Sunday, July 5, 2015

   
LEST WE FORGET  MAY IRWIN
(June 27, 1862 - October 22, 1938)

One of the top comediennes of the American stage in the 1880s and 1890s

Born Georgia Campbell in Ontario, Canada, she and her sister Ada never completed their education in order to support their family. Their mother built a stage career for them, remaining dominant in their lives for several years.

The sisters worked together in variety theatres for eight years, beginning in 1875 in Buffalo, New York, for Daniel Shelby, who was responsible for their professional names, "May and Flo, the Irwin Sisters,"
In 1877 they became popular attractions in vaudeville for Tony Pastor in New York.  They broke up as a sister act in 1883 when May made the transition to Broadway in Augustin Daly's company. With Daly's company she supported such famous players as Ada Rehan, John Drew, and Otis Skinner. A decade later Charles Frohman hired her to act with Henry Miller in His Wedding Day and The Junior Partner. She became a special favorite in a travesty of Oscar Wilde's Lady Windermere's Fan called
The Poet and the Puppets, in which she sang the popular song After the Ball.

She gained star status in the 1895 production of John J. McNally's The Widow Jones. A famous scene from this play, a prolonged kiss between May Irwin and John C. Rice, was filmed in close-up for Thomas Edison's "Vitascope" in 1896.   It was the first "shocker' of early motion pictures and was denounced by the clergy of the day.

Lewis C. Strang called her "the personification of humour and careless mirth, a female Falstaff, as it were, whose sixteenth century grossness and ribaldry has been refined and recast in a nineteenth century mould." (Famous Actresses of the Day in America)

Plays written especially for her included: Mrs. Black is Back (1902);
Getting a Polish (1910) by Booth Tarkington and Harry Leon Wilson; Widow by Proxy (1913); and
No. 13 Washington Square (1915).  A special performance of the last one was done in Washington, D.C. for President Woodrow Wilson and his cabinet, after which Wilson is said to have remarked that he would like to appoint May Irwin  his "Secretary of Laughter."

She regularly introduced new songs in plays written for her or produced by her.
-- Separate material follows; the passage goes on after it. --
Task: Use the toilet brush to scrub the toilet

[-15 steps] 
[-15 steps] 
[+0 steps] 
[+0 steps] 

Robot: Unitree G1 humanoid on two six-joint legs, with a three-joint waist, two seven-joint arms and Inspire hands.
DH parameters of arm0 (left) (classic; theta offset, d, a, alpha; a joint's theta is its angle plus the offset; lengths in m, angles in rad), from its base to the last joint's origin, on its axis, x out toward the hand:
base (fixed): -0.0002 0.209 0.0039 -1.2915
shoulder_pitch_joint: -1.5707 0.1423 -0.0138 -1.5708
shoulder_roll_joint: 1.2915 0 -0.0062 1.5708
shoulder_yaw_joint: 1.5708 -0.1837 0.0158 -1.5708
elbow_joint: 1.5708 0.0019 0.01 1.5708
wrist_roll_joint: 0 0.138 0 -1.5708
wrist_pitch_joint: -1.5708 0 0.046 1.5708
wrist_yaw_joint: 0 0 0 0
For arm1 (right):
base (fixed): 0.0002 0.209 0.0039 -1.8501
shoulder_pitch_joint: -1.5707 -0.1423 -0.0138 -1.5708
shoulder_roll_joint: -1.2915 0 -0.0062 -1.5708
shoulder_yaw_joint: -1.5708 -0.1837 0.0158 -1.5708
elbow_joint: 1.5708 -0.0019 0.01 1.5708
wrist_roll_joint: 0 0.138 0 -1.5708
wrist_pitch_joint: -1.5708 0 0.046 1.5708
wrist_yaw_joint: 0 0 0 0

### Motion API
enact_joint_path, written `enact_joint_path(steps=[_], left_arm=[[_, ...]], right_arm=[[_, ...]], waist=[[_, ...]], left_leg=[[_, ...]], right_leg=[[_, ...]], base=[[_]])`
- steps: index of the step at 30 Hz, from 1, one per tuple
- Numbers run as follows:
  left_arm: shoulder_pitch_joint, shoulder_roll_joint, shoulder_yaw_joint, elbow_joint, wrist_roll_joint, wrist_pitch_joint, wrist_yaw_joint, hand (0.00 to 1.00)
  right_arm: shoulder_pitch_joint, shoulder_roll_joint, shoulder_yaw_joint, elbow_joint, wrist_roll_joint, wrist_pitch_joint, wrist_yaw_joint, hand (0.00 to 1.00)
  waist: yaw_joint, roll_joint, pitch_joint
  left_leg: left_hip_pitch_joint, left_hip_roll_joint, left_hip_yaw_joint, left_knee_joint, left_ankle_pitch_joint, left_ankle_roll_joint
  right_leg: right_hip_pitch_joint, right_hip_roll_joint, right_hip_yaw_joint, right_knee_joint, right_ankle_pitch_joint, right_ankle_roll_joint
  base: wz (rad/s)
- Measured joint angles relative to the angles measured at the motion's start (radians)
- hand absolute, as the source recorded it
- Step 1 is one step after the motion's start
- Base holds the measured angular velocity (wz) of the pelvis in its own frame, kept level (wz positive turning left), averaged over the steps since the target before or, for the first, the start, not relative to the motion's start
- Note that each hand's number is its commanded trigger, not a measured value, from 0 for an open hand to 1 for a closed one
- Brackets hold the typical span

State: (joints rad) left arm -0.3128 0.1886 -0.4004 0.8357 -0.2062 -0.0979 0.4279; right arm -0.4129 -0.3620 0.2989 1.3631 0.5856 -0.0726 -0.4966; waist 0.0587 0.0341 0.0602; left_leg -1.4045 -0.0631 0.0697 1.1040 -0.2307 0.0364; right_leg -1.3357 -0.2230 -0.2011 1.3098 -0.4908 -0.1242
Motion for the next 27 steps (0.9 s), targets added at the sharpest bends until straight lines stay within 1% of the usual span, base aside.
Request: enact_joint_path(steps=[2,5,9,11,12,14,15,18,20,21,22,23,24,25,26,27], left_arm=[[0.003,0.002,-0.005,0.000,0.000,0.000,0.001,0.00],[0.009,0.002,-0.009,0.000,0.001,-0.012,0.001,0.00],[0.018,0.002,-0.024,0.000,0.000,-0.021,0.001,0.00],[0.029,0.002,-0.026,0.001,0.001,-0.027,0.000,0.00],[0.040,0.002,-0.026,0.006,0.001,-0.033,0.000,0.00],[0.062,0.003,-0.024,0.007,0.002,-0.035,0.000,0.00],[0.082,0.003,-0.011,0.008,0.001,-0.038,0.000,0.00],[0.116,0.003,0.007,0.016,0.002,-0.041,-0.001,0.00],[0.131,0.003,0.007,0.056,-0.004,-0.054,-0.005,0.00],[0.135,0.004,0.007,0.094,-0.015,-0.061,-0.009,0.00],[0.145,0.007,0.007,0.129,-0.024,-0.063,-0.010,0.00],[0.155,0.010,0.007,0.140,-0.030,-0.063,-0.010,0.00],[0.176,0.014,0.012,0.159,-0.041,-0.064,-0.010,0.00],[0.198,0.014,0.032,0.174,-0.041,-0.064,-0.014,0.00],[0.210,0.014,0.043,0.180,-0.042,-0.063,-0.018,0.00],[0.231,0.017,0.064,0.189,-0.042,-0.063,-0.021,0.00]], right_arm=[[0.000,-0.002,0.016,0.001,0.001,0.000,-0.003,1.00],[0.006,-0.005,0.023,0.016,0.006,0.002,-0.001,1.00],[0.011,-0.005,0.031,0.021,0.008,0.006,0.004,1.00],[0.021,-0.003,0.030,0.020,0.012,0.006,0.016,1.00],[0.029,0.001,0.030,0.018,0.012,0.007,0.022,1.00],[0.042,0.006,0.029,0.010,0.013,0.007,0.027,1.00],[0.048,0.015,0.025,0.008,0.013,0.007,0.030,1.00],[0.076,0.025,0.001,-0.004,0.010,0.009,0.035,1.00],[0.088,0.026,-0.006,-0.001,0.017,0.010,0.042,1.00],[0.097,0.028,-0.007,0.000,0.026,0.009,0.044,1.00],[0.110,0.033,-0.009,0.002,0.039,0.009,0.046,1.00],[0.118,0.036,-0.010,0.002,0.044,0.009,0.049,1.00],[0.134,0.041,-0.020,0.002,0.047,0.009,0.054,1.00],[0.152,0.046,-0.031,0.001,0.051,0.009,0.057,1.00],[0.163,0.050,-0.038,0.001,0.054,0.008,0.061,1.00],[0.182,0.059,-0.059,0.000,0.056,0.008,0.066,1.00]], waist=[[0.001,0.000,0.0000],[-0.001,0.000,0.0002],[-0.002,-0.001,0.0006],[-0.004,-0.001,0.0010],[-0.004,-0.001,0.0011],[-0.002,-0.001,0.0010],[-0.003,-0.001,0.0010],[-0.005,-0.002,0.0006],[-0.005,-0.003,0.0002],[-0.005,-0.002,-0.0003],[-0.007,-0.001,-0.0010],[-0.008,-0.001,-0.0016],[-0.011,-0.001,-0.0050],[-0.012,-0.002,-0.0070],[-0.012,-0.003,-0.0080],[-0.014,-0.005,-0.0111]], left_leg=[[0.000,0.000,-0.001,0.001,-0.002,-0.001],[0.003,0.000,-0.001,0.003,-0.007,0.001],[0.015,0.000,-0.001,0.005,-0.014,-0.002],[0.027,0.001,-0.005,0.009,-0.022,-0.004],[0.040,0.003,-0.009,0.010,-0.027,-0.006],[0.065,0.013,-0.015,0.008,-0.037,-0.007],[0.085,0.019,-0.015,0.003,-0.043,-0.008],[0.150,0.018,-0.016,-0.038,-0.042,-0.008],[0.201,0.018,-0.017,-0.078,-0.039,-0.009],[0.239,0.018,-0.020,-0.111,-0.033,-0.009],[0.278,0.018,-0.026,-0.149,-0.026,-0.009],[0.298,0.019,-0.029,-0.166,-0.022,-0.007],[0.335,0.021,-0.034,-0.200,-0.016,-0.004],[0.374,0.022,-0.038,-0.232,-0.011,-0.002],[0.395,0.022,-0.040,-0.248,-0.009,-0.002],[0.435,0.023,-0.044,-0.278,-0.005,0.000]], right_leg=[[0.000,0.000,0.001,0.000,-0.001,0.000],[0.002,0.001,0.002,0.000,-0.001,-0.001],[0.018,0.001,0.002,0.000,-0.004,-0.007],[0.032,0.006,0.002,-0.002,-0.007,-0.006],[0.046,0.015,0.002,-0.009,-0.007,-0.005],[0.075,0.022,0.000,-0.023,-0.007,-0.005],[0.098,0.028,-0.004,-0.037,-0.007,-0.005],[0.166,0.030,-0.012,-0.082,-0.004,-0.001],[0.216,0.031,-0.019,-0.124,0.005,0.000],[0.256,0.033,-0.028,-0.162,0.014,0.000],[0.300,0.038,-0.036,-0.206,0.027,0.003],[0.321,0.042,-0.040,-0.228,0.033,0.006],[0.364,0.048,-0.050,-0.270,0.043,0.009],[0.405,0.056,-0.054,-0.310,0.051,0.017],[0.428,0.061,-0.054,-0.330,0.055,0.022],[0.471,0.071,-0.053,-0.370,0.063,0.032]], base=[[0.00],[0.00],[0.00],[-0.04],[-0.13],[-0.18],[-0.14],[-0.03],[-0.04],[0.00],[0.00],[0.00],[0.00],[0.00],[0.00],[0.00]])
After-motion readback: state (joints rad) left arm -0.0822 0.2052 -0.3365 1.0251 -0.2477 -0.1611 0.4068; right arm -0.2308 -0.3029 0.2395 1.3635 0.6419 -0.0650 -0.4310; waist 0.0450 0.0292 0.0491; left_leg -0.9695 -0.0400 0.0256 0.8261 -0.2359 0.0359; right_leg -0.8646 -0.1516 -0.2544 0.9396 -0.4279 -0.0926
Many of these songs were labeled "coon songs," or "shouting songs," as they featured her interpretation of Afro-American singing, picked up, she said from listening to black servants.  These songs which were derived from the old minstrel music and the new ragtime were the craze in the 1890s.

She is also known among American theatre professionals as a successful businesswoman. She wrote and produced some of her plays, she made wise investments in New York real estate and she successfully managed her dairy farm on one of the Thousand Islands in the St. Lawrence River.  Some estimate that she made more than a million dollars and upon her death in 1938 she was one of the wealthiest women associated with the theatre.